A colheita de soja da safra 2020/21 do Brasil somou cerca de 2,5 milhões de toneladas ao final de janeiro, no ritmo mais lento desde a temporada 2010/11, após um atraso no plantio e chuvas recentes terem prejudicado os trabalhos, apontou nesta segunda-feira a consultoria AgRural.

Até a última quinta-feira, a colheita havia atingido 1,9% da área cultivada no Brasil.
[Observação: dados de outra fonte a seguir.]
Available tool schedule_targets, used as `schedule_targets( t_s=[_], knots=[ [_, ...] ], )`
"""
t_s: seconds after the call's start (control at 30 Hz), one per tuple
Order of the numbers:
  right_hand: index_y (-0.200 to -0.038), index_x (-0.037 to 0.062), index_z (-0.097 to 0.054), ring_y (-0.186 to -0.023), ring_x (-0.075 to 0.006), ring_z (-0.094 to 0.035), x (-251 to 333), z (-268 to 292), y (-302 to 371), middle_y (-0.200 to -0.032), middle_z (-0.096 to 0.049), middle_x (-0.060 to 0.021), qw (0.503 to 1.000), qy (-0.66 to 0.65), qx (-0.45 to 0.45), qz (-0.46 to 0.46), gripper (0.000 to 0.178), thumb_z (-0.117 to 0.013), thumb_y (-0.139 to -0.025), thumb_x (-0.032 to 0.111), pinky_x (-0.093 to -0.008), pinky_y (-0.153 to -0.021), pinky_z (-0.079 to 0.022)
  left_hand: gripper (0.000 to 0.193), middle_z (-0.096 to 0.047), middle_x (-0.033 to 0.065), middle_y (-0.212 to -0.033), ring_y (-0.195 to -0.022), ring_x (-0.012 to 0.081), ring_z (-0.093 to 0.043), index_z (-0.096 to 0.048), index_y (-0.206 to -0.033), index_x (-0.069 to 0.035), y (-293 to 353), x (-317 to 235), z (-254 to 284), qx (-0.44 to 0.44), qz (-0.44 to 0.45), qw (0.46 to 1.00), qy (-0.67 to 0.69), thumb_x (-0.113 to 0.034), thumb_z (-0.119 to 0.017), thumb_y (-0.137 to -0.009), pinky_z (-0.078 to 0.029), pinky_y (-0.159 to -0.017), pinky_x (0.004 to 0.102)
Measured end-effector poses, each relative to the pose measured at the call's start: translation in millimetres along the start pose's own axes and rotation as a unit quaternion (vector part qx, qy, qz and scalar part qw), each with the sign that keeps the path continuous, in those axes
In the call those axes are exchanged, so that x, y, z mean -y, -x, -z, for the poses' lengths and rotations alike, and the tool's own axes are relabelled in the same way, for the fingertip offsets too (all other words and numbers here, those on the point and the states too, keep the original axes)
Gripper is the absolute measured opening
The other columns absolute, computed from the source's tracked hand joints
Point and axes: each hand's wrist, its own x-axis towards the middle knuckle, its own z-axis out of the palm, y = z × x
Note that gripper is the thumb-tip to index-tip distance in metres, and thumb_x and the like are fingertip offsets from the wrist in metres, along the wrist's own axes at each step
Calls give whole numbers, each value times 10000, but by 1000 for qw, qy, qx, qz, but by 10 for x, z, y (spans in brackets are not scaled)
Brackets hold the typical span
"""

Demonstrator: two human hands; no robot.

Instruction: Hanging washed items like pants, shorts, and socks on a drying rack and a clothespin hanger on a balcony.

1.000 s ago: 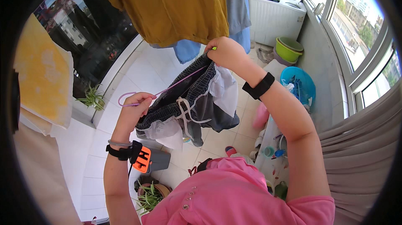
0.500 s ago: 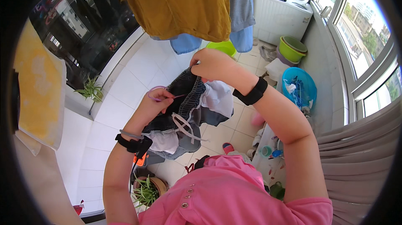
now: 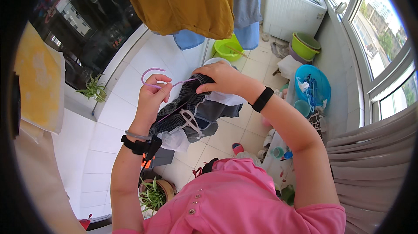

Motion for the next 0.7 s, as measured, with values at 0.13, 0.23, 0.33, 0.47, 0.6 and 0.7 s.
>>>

Uma semana antes, 0,7% da área estava colhida, enquanto na mesma época do ano passado atingia 8,9%.

O atraso na colheita no maior produtor e exportador de soja do mundo tem estressado o mercado, uma vez que a programação de navios nos portos brasileiros para fevereiro indica demanda para exportação de mais de 8 milhões de toneladas de soja.
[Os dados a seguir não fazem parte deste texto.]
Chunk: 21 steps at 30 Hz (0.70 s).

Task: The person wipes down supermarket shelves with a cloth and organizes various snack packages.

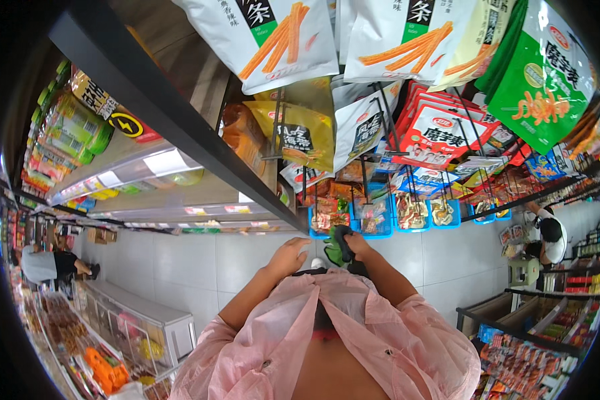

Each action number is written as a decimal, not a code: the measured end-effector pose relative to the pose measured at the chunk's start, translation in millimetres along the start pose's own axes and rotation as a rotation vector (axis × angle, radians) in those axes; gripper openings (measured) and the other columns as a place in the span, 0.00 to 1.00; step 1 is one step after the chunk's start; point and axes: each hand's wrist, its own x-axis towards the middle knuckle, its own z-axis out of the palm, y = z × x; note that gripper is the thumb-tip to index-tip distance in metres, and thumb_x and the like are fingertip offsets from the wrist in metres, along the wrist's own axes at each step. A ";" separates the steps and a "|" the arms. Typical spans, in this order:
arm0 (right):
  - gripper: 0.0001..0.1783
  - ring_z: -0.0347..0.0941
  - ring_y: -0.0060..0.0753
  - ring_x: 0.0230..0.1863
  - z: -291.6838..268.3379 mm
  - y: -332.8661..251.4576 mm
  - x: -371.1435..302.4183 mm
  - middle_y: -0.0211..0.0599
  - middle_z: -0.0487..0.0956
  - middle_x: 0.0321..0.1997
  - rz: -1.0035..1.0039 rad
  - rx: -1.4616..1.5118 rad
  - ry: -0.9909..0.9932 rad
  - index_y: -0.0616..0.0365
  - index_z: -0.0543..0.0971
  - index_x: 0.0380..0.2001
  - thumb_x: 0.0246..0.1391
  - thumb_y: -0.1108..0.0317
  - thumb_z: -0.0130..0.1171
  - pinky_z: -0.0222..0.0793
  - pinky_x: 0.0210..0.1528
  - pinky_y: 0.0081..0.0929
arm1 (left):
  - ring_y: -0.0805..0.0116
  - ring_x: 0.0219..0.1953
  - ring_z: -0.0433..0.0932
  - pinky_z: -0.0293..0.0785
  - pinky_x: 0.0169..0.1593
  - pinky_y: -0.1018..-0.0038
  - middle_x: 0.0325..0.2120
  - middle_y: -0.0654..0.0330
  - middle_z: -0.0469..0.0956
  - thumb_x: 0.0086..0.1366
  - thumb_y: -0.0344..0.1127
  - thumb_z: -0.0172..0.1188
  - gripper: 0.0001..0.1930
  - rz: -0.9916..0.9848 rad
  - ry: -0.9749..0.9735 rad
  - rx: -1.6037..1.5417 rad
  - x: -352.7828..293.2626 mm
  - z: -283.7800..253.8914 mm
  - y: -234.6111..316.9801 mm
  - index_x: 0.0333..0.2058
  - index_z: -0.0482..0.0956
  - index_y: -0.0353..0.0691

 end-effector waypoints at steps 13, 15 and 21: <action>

Além de dificultar a entrada das máquinas em algumas regiões, as chuvas recentes trazem preocupações em torno da qualidade, devido ao excesso de umidade.
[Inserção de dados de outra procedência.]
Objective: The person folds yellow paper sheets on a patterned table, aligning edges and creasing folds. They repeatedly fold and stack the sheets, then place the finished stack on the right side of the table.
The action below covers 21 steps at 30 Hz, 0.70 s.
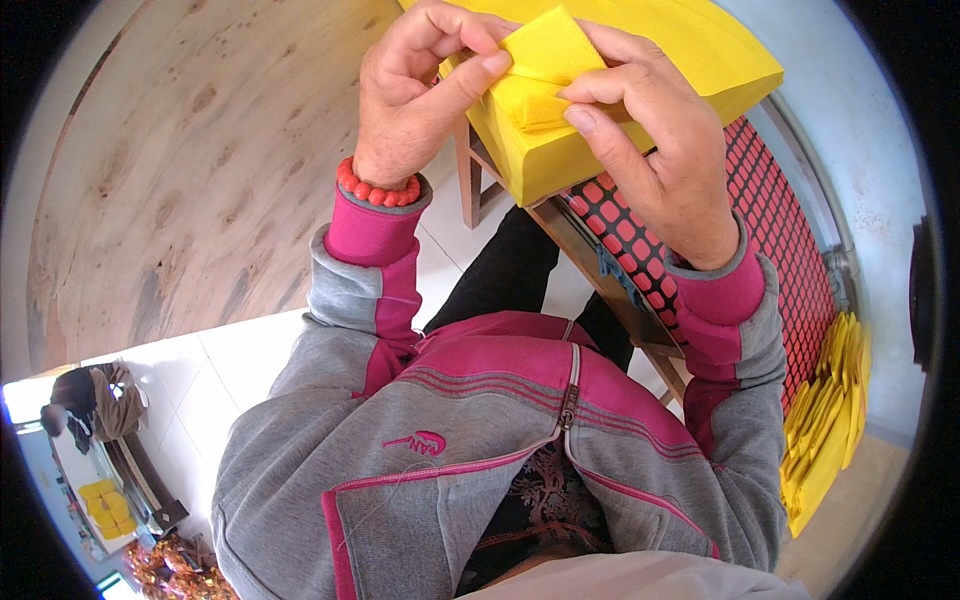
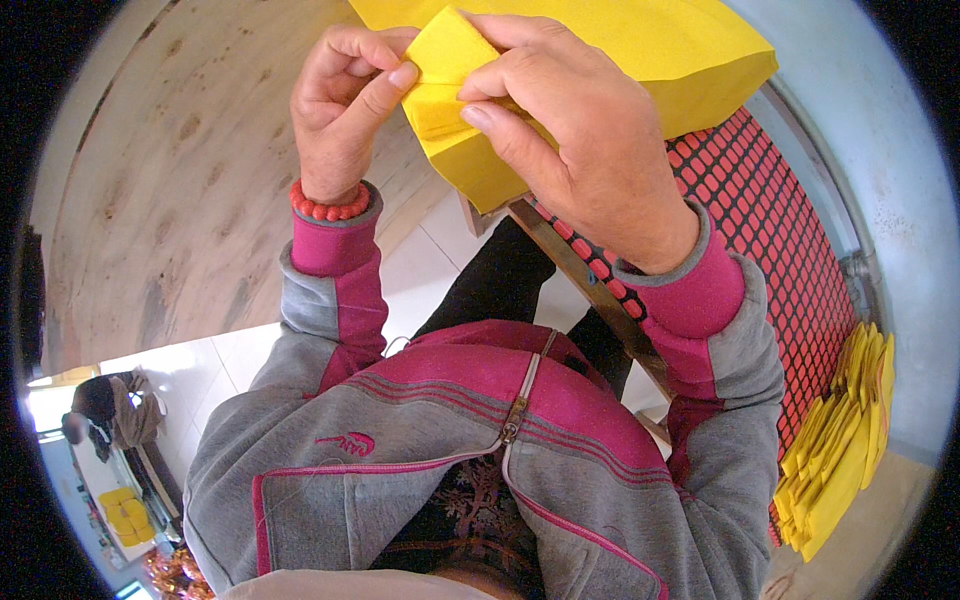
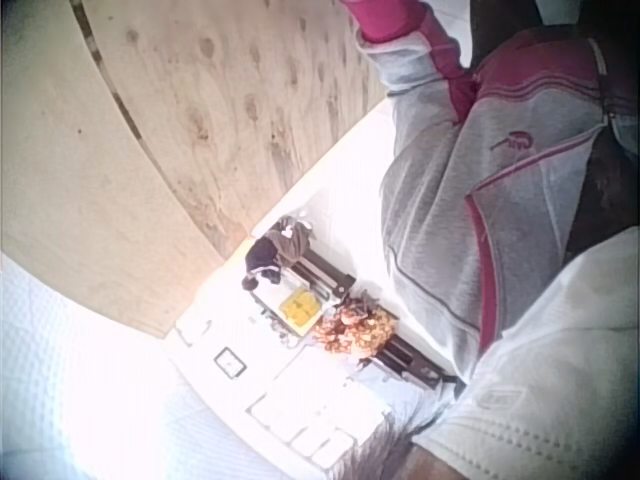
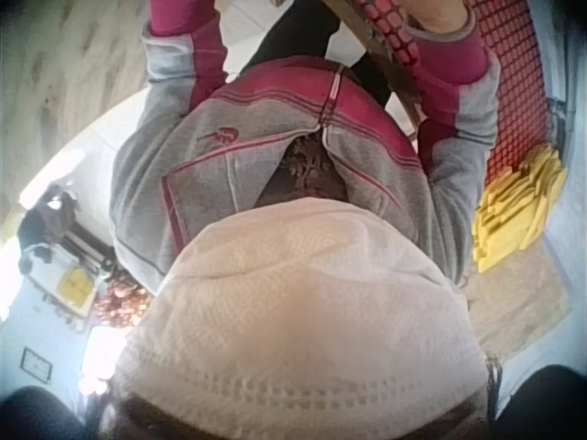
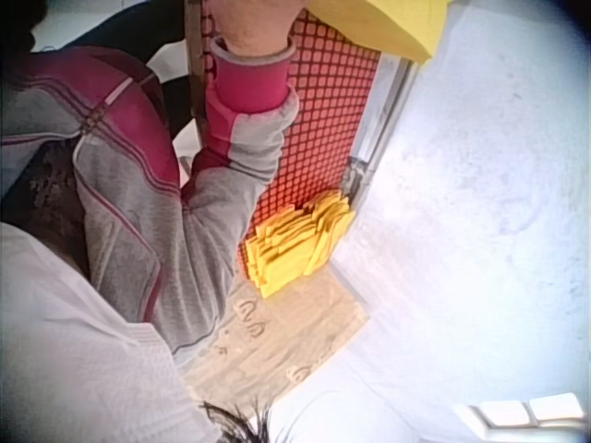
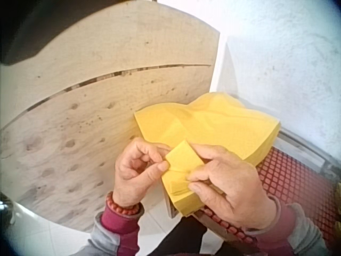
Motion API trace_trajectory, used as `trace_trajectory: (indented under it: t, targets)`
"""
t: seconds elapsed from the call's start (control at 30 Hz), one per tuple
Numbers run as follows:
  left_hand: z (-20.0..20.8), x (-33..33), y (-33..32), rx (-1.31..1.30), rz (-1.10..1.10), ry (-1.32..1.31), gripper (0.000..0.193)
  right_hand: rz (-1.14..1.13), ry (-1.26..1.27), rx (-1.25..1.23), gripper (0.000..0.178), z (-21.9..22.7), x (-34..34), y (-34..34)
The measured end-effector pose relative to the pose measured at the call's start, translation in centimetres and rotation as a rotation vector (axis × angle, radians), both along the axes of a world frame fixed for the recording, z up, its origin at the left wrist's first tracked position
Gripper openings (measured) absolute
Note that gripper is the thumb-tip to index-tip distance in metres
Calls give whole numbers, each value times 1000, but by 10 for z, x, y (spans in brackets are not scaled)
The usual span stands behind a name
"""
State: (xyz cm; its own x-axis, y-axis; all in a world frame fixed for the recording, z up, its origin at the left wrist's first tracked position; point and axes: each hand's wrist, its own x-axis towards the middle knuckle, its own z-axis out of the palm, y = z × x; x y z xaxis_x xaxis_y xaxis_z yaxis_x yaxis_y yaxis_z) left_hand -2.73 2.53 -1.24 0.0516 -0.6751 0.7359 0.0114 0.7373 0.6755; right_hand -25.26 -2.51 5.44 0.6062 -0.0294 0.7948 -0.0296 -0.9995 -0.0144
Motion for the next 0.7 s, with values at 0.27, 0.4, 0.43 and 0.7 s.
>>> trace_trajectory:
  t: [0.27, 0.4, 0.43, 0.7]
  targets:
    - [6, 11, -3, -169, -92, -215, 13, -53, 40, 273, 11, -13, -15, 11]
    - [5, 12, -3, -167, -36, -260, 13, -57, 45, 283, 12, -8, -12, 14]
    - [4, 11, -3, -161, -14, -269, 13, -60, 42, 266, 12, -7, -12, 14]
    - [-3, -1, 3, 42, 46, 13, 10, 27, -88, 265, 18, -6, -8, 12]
“Essa perda, de fato, existe. Mas, por enquanto, ela é restrita a áreas pontuais, já que, com o atraso da safra, são poucas as lavouras já prontas para colher”, explicou, acrescentando que as chuvas de janeiro foram benéficas para o desenvolvimento.

Segundo a consultoria, “caso o padrão de tempo mais fechado se estenda, a colheita poderá sofrer atrasos ainda maiores em fevereiro, com aumento dos casos de perda de qualidade e, em situações mais extremas, redução de produtividade”.

Por ora, a AgRural estima a produção de soja do Brasil na safra 2020/21 em 131,7 milhões de toneladas, volume praticamente inalterado em relação à projeção de dezembro.